When fractured segments of the mandible are reduced in the displaced position, the three dimensional position of the condyle in the condylar fossa will be changed. Then, a question whether the temporomadibular joint could function with complete comfort in changed situation would arise. Dawson mentioned adapted centric posture in 1995.5 He stated that many temporomandibular joints function with complete comfort and apparent normalcy, even though they have undergone deformation caused by disease, trauma, or remodeling with adapted centric posture.

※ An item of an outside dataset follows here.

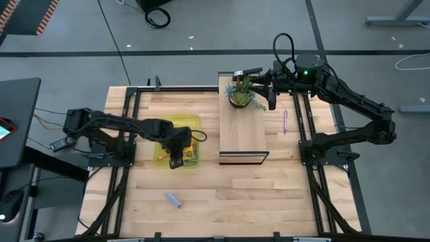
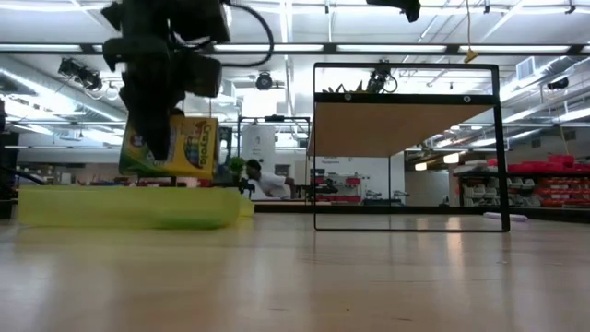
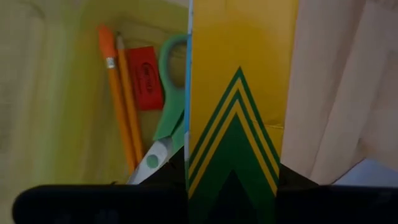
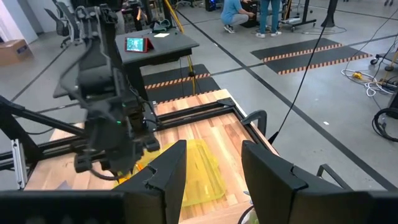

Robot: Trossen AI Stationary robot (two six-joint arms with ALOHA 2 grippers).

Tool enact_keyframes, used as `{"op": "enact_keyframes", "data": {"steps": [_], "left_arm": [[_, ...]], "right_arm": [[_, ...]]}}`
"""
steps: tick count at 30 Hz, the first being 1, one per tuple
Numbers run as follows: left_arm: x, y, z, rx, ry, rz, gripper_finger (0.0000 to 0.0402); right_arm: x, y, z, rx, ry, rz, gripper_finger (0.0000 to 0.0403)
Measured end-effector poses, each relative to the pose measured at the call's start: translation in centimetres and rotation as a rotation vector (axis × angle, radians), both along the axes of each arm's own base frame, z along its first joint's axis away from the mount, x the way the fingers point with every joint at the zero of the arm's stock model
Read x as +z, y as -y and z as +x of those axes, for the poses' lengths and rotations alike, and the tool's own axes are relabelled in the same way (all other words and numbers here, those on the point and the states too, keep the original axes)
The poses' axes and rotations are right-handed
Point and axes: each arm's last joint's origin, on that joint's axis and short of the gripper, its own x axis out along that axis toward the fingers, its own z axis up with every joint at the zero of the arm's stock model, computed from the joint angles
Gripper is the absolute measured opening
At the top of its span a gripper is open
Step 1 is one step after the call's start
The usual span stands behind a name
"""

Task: Pack school essentials
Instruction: Put the yellow crayon box into the yellow supply box

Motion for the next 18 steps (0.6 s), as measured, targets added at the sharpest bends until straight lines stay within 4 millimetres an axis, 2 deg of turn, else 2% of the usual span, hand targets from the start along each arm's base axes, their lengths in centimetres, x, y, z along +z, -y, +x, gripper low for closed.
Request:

In addition, he insisted that if the occlusion stays acceptably stable for up to three months and there are no other concerns, proceed with the restorative phase.5

The purpose of this article is to report post traumatic malocclusion and its prosthetic treatment. This clinical case report will briefly describe the patient who got open reduction of his fractured mandible in changed position, his changed occlusion, and its prosthetic procedures to establish stable occlusion in so-called adapted centric posture.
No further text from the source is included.